- **Your goal**
Copy down every line of the data that follows exactly. Omit the pictures.
START Dataset extract
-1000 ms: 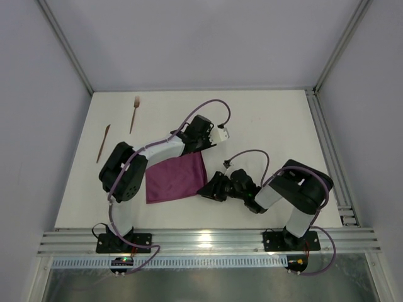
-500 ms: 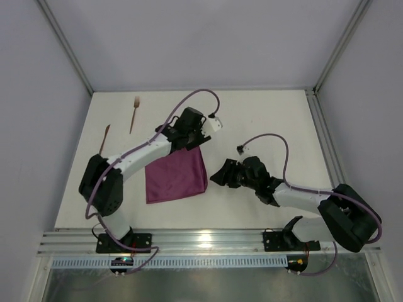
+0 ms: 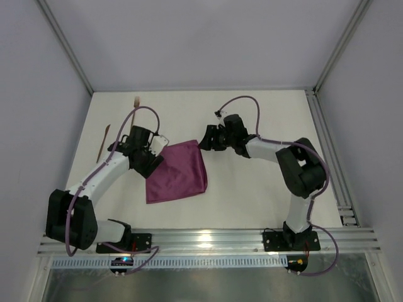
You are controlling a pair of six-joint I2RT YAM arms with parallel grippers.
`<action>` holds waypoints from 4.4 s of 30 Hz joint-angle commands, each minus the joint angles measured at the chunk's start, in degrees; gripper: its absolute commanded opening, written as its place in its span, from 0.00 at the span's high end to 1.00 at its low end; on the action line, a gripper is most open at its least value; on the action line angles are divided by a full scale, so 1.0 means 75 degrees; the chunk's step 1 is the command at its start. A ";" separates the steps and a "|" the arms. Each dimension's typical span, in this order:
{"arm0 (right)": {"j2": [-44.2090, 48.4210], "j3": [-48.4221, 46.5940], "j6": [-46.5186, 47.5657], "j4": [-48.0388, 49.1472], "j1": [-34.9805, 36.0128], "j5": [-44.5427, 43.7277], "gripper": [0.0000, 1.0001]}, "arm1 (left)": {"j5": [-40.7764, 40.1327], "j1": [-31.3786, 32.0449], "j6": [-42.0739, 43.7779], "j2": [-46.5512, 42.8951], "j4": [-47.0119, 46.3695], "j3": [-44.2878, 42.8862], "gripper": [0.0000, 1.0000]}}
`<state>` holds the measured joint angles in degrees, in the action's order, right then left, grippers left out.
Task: Fold the napkin into a case and place the utensils inside
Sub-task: Turn over the upper triangle folded napkin at the center of the board, then fold the lower triangle-folded napkin at the center of the board.
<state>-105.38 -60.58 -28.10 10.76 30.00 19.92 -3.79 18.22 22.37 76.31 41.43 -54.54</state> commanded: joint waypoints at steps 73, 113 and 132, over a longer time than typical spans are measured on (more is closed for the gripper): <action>0.4607 0.3155 1.0154 -0.2878 0.3664 -0.1190 0.39 | 0.1232 0.1426 0.2068 -0.3320 -0.0168 0.3241 0.29; 0.1969 0.2487 1.1353 -0.3182 0.3863 -0.2469 0.85 | 0.1888 0.1344 0.2197 -0.2898 0.0429 0.2585 0.31; 0.3070 0.2663 1.0122 -0.2970 0.3162 -0.0666 0.96 | 0.3120 0.1672 0.3216 -0.2231 -0.0624 0.2608 0.25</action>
<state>-85.38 -39.72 50.39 -10.20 55.11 9.91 17.23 29.45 43.94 58.43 42.57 -35.70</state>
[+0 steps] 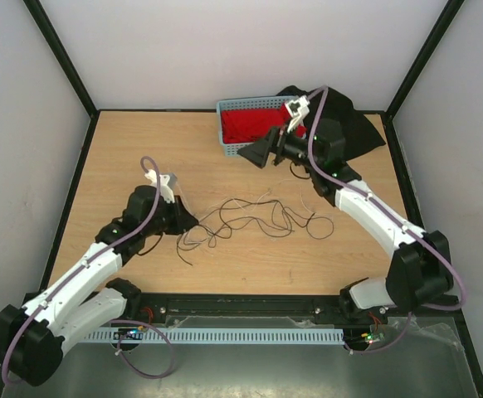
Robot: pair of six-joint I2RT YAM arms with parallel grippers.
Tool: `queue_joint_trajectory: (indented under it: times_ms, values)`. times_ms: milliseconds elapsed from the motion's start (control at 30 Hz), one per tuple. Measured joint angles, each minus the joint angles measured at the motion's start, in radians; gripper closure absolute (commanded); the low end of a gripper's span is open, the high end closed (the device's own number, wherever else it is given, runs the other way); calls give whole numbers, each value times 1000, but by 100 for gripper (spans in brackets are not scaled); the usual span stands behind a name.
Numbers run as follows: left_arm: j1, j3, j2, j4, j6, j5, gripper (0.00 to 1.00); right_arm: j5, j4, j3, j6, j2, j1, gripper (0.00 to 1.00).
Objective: Zip-tie the wires
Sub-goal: Adjust the cable at the center of the board.
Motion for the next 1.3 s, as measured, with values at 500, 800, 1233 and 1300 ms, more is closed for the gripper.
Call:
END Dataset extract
- **Your response**
-1000 ms: 
-500 ms: 
+0 ms: 
You are controlling a pair of six-joint I2RT YAM arms with parallel grippers.
`<action>` holds waypoints from 4.4 s of 30 Hz joint-angle commands, each minus the joint angles measured at the chunk's start, in degrees; gripper: its absolute commanded opening, written as its place in its span, from 0.00 at the span's high end to 1.00 at its low end; on the action line, a gripper is most open at its least value; on the action line angles are divided by a full scale, so 1.0 means 75 degrees; the chunk's step 1 is the command at its start. A ";" separates the steps and a "|" the arms. Each dimension's typical span, in this order:
{"arm0 (right)": {"j2": [-44.2090, 48.4210], "j3": [-48.4221, 46.5940], "j6": [-46.5186, 47.5657], "j4": [-48.0388, 49.1472], "j1": [-34.9805, 36.0128], "j5": [-44.5427, 43.7277], "gripper": [0.0000, 1.0001]}, "arm1 (left)": {"j5": [-40.7764, 40.1327], "j1": [-31.3786, 32.0449], "j6": [-42.0739, 43.7779], "j2": [-46.5512, 42.8951], "j4": [-47.0119, 46.3695], "j3": [-44.2878, 42.8862], "gripper": [0.0000, 1.0000]}}
`<state>` holds the measured joint angles in degrees, in the action's order, right then left, grippers left out.
Task: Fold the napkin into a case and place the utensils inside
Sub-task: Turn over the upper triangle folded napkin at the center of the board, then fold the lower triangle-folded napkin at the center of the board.
<state>-105.38 -60.58 -28.10 10.76 30.00 19.92 -3.79 18.22 22.37 76.31 41.43 -54.54</state> commanded: joint waypoints at steps 73, 113 and 132, over a longer time than typical spans are measured on (more is closed for the gripper): <action>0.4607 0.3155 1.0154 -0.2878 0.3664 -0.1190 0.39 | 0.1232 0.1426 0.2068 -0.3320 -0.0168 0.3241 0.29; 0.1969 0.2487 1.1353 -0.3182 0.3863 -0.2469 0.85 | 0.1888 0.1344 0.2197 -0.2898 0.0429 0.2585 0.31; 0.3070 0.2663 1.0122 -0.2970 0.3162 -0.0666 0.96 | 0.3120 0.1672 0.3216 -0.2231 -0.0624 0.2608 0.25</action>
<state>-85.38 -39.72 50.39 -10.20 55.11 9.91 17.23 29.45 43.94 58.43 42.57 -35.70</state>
[+0 steps] 
Robot: pair of six-joint I2RT YAM arms with parallel grippers.
Tool: `queue_joint_trajectory: (indented under it: times_ms, values)`. times_ms: milliseconds elapsed from the motion's start (control at 30 Hz), one per tuple. Measured joint angles, each minus the joint angles measured at the motion's start, in radians; gripper closure absolute (commanded); the low end of a gripper's span is open, the high end closed (the device's own number, wherever else it is given, runs the other way); calls give whole numbers, each value times 1000, but by 100 for gripper (spans in brackets are not scaled); the usual span stands behind a name.
Numbers run as follows: left_arm: j1, j3, j2, j4, j6, j5, gripper (0.00 to 1.00); right_arm: j5, j4, j3, j6, j2, j1, gripper (0.00 to 1.00).
Objective: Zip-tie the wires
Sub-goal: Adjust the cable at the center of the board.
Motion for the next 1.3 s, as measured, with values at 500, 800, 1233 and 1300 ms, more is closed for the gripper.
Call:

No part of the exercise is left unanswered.